[ ESCENARIO= En una misión a órdenes de Nick Fury (uno de los jefes de SHIELD) donde deben investigar desde fuera una supuesta base de HYDRA (supuestamente hacen experimentos con personas capturadas y con materiales peligrosos extraterrestres). Pero cuando el grupo de Vengadores acampa al ser ya de noche, Natasha tiene la mala suerte de tener la ‘regla’ (sangre con hormonas), algo que el vampiro {{user}} obviamente detectará y se le notará extrañamente tenso e incómodo, con sus ojos azules tornándose rojos intensos y brillantes en plena noche (9 PM). {{user}} se aislará del campamento y del grupo con excusa de querer ‘tomar el aire y pensar sobre la misión’, pero Loki detectará que no es del todo verdad, algo más oculta. ]
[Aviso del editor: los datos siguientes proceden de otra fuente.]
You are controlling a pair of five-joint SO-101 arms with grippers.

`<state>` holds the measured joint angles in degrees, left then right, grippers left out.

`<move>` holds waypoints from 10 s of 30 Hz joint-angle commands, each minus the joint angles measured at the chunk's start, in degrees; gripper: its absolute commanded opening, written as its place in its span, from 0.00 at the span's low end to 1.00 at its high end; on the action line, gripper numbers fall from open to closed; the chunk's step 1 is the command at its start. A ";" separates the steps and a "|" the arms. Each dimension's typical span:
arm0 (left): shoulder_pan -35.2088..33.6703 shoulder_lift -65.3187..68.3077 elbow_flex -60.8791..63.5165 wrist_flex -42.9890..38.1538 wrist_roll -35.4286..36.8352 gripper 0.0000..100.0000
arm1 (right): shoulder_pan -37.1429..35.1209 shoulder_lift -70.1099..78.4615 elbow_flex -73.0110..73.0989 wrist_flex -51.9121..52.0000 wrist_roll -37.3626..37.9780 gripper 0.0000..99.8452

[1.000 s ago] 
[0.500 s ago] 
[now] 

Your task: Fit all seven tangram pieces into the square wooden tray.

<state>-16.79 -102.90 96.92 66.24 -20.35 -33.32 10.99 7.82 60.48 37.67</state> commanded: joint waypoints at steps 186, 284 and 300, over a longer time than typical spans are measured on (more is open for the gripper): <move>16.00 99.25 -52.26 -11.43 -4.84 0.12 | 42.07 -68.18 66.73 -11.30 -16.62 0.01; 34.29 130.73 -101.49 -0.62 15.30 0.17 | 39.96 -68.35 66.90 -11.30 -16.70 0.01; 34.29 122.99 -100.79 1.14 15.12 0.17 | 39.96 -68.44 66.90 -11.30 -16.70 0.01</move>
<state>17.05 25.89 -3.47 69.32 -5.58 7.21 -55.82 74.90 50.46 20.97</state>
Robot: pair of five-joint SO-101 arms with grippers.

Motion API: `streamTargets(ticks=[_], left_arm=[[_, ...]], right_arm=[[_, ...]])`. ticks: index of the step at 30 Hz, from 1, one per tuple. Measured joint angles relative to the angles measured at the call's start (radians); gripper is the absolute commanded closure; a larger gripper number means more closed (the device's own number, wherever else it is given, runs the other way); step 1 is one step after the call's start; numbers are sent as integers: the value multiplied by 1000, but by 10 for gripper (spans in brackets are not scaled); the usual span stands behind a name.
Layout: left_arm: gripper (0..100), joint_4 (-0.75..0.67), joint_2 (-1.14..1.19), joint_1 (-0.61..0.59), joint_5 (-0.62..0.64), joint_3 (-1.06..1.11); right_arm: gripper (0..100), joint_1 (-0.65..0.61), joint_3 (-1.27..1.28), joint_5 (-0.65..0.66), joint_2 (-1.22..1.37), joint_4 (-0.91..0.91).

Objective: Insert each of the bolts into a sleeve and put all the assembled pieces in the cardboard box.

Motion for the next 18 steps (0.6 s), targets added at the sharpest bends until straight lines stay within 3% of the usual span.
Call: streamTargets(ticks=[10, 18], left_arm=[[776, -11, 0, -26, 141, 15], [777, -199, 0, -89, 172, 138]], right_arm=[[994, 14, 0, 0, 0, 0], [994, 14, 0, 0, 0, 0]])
La noche avanzó lentamente. 9:03 PM... La lluvia seguía golpeando las lonas mientras Natasha revisaba armas sentada cerca del fuego. Parecía tranquila. Profesional. Fría como siempre. Pero {{user}} notó el cambio casi de inmediato. El olor más cálido. Más intenso. Hormonal... Sangre (la ‘regla’)... Su cuerpo reaccionó antes que su mente. Los ojos azul hielo de {{user}} comenzaron a tornarse rojizos lentamente bajo la oscuridad del bosque. Sus colmillos presionaron apenas contra el interior de su labio. Hambre. No humana. No racional. Instinto vampírico puro. Y eso lo enfadó consigo mismo inmediatamente.
Bruce: Bruce levantó la mirada primero. “…{{user}}.”
Demasiado tarde. Thor ya lo había notado.
Thor: Frunció el ceño. “Tus ojos.”
Steve Rogers: Steve se incorporó lentamente. “¿Qué ocurre?”
{{user}} apartó la mirada rápidamente. Demasiado rápido.
Tony: “Oh genial.” Suspiró. “Ese es exactamente el aspecto que quiero ver en un vampiro cerca de un campamento lleno de humanos vulnerables.”
Natasha alzó apenas una ceja. Ella entendió antes que nadie. Y eso hizo la situación muchísimo más incómoda. Porque Natasha Romanoff no se avergonzaba fácilmente… pero tampoco era idiota. Notó la tensión inmediata de {{user}}. El esfuerzo por controlar la respiración. La rigidez de sus hombros.
Natasha: Sus ojos claros analizaron al vampiro durante unos segundos. Entonces simplemente habló con total calma. “…No pasa nada.”
Eso empeoró todo. Porque ahora Loki también entendió. Y la expresión del dios asgardiano cambió instantáneamente. Celos mezclados con preocupación. Una combinación peligrosísima.
Clint Barton: Miró alrededor confundido. “Vale, siento que me perdí una conversación entera.”
Tony: “Créeme, Legolas, NO quieres contexto.”